All of the proposed systems emphasize transportability and flexibility, which will help push drones beyond reconnaissance and surveillance missions. The Army envisions ALE-capable solutions that go from box-to-launch in less than one hour. The Army tested the launch of an unmanned system in August 2018 with the pilot demonstration of the Air-Launched, Tube-Integrated Unmanned System (ALTIUS) from a UH-60 Black Hawk helicopter. UAS developers have continued to push the capabilities of these UAS in ALE and other operations.

In 2019, the Army selected four teams to compete for the RQ-7 Shadow drone replacement contract.

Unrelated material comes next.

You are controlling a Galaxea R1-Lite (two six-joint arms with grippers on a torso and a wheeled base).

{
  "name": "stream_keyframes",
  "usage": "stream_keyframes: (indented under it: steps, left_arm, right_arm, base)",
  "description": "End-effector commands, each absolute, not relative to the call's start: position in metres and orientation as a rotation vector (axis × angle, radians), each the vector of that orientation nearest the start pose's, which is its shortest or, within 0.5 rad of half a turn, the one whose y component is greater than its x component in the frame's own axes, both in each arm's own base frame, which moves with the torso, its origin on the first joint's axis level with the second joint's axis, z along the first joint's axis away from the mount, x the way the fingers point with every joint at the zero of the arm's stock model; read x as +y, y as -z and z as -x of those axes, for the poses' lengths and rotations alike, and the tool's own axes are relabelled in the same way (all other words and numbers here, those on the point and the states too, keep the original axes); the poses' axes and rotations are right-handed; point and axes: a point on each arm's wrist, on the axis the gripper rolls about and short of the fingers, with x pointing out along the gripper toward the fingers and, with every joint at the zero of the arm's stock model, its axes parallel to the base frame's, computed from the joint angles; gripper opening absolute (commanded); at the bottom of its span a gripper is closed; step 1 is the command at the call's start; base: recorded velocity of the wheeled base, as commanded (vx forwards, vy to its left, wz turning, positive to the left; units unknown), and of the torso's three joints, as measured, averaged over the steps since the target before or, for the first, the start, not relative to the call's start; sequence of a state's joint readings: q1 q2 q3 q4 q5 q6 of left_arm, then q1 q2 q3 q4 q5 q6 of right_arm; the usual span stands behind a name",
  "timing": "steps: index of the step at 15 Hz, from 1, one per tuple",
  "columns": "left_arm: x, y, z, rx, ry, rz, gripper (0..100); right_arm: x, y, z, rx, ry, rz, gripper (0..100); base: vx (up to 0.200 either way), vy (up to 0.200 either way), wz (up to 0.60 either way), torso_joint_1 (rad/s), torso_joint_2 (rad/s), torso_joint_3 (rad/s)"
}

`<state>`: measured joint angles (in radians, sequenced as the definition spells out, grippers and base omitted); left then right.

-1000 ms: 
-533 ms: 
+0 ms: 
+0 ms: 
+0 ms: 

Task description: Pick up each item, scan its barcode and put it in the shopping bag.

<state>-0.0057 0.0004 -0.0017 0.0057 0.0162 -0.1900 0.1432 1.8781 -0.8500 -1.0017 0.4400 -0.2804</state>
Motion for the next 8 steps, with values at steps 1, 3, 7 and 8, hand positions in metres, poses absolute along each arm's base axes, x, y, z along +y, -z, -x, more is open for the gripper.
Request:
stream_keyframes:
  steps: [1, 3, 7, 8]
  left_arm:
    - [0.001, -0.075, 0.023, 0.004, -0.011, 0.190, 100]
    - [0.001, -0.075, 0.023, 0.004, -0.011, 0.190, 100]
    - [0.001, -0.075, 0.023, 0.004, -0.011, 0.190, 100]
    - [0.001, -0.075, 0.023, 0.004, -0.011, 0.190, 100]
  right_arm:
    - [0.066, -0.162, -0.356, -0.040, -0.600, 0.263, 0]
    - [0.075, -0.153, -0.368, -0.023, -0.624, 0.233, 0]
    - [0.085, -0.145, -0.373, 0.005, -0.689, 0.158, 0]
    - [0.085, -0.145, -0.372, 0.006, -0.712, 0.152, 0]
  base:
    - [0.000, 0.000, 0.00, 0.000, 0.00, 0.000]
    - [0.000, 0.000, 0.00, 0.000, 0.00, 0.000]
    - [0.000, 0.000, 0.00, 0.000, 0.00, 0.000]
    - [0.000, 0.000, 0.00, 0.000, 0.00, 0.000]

The four UAS contenders for the Army contract are:

• Aerosonde Hybrid Quad (HQ) from Textron Systems/AAI, of Cockeysville, Maryland

• V-BAT from Martin UAV of Plano, Texas with Northrop Grumman Technology Services

• FVR-90 from L3Harris Technologies, of Melbourne, Florida

• Jump 20 from Arcturus UAV, of Petaluma, California.

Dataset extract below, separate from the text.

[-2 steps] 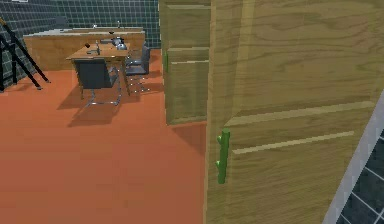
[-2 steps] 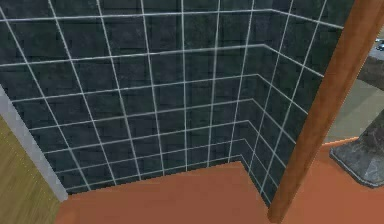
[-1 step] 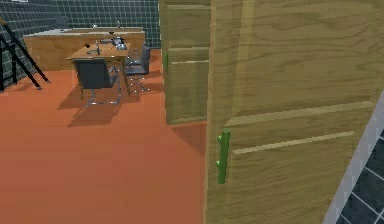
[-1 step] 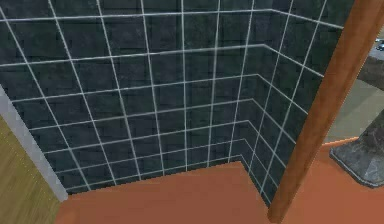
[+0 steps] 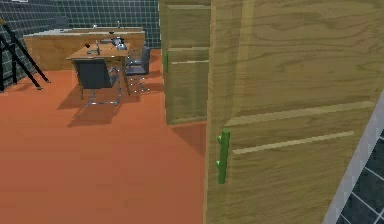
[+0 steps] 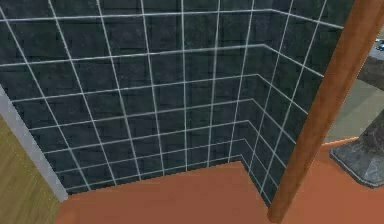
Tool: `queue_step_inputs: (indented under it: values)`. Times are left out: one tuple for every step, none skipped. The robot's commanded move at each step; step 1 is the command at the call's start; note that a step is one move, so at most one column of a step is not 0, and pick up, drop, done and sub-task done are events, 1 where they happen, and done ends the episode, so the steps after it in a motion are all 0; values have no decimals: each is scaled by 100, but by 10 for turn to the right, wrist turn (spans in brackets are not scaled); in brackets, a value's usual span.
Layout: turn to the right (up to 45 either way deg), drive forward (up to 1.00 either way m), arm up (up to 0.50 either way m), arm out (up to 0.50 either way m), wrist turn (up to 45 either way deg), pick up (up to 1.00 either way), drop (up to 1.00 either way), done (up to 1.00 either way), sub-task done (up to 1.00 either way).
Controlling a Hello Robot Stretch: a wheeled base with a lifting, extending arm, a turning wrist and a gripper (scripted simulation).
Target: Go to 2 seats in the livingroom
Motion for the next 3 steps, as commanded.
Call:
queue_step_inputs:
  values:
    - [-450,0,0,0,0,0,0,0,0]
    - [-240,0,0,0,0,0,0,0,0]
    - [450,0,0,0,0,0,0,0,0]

Three of the teams presented UAS quadcopter/propeller combinations and one (Martin UAV’s V-BAT) takes off and lands from its tail, and flips to horizontal flight once in the air.

All of the solutions are runway-independent, and demonstrate impressive long endurance, low acoustic signatures and easy payload integration and flexibility. Built for expeditionary ISR missions in challenging weather conditions, confined areas and at sea, these scout drones are also capable of incorporating a range of sensors, including short wave infrared, hyperspectral, synthetic aperture radar and signal intelligence systems, and video/data links that operate in L, S or C bands and transmit real-time sensor data.


To the Army, the 2020 evaluations by BCTs will be a validation of current capabilities in non-developmental scout drones and education and training protocols.

Colonel Heath Niemi (Ret.), vice president of global sales & development for Martin UAV, believes it’s also going to be a catalyst for advancement. “Once we get these systems into the hands of soldiers, they will come up with applications that we never considered. For developers like us, that’s what is truly exciting—a new generation of uses,” he said.

These advances will likely range from flying in challenging spaces, such as low-level contours, to improved anti-jammable satellite communications.

Field tests are scheduled to be complete by February 2021.